The maintenance of osmotic homeostasis is essential for cellular survival. Disruption of osmotic homeostasis is a stress faced by all organisms and can occur under both physiological and pathophysiological conditions. Increased extracellular osmolarity (hyperosmolarity) causes a rapid decrease in cell volume leading to increased intracellular ionic strength, macromolecular damage, and cell-ECM mechanical strain. These stressors can be fatal if left unchecked. To counteract these stressors, cells activate several physiological pathways. One major pathway involves the upregulation of genes that facilitate the accumulation of solutes called organic osmolytes. Organic osmolytes restore cell volume, reduce cell-ECM mechanical strain, and prevent macromolecular damage. However, the mechanisms by which multicellular animals, including humans, detect osmotic dyshomeostasis and activate osmosensitive gene expression, including genes involved in osmolyte accumulation, remain poorly understood. Similar to humans, the nematode Caenorhabditis elegans responds to hyperosmotic stress by synthesizing organic osmolytes from glucose metabolic products. C. elegans synthesizes the osmolyte glycerol by upregulating the enzyme that catalyzes the rate-limiting step in glycerol biosynthesis, glycerol-3-phosphate dehydrogenase enzyme (GPDH-1). To understand how the osmotic stress response is coordinated in multicellular animals, we conducted an ENU-based genetic screen with a
gpdh-1::GFP reporter to identify mutants with no induction of osmolyte biosynthesis gene expression. Two of the mutants we identified have distinct nonsense SNPs in the conserved O-GlcNAC transferase OGT. OGT is the only enzyme in metazoans that O-GlcNAcylates serine and threonine residues on cytoplasmic and nuclear proteins to regulate protein activity, localization, and stability. Surprisingly, we found that
gpdh-1 mRNA is still induced in
ogt-1 mutants. However, GPDH-1 protein is not upregulated.

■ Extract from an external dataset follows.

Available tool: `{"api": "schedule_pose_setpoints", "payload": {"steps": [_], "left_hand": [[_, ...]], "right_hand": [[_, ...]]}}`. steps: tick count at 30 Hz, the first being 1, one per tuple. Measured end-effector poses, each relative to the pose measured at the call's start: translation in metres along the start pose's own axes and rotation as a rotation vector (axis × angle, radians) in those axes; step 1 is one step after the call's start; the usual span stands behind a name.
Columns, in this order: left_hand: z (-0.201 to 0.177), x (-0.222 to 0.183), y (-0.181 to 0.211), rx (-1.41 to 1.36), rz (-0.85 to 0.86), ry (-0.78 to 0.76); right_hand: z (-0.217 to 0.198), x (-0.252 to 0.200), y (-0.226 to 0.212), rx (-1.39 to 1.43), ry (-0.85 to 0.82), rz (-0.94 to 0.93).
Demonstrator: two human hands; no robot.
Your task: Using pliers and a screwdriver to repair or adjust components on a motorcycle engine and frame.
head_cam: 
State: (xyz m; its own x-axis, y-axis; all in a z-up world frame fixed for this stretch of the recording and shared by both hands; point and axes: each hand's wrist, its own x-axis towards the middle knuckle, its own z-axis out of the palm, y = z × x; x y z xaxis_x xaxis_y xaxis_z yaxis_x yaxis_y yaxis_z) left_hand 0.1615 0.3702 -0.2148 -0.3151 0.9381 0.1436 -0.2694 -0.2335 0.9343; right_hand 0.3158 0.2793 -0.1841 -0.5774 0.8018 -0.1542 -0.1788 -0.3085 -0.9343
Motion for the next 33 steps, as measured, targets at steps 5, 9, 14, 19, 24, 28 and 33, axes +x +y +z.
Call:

ogt-1 is also required for all of the osmotic stress resistant phenotypes caused by loss of the ECM protein OSM-8. Our data show that
ogt-1 is essential for both physiological and genetic activation of the osmotic stress response through a post-transcriptional mechanism. We are currently investigating the molecular requirements for
ogt-1 to regulate the hyperosmotic stress response.